Problem description.
Within the listing below, locate all lines containing the word "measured". Copy each one.

Data extract.
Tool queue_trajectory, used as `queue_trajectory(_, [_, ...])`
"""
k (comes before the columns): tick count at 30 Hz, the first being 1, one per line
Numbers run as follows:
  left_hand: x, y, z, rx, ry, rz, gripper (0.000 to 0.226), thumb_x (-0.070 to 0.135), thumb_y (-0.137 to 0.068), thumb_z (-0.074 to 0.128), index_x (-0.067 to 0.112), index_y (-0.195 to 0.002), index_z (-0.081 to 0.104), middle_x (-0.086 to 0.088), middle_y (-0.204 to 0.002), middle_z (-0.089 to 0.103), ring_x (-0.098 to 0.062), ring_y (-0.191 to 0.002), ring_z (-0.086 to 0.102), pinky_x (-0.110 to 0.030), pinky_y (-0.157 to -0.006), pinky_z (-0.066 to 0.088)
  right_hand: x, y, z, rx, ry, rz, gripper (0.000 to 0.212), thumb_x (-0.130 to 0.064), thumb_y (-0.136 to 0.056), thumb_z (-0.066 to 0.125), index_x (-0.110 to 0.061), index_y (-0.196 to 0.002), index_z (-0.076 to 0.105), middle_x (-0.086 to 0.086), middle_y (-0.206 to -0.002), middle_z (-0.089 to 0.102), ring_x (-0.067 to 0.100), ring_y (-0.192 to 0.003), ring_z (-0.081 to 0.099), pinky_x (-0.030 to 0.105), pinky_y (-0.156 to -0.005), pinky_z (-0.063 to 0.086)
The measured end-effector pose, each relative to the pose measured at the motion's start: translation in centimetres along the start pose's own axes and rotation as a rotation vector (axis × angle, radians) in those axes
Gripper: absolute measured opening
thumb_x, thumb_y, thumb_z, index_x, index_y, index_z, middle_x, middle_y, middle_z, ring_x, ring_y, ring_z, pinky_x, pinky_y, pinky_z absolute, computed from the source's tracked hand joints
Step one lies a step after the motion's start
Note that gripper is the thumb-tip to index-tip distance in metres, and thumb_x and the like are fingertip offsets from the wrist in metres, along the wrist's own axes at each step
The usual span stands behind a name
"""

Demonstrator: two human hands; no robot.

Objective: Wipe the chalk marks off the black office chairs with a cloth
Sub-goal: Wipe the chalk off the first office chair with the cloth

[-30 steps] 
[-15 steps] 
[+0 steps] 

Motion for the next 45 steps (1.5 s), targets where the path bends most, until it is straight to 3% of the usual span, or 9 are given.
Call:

The answer.
The measured end-effector pose, each relative to the pose measured at the motion's start: translation in centimetres along the start pose's own axes and rotation as a rotation vector (axis × angle, radians) in those axes
Gripper: absolute measured opening

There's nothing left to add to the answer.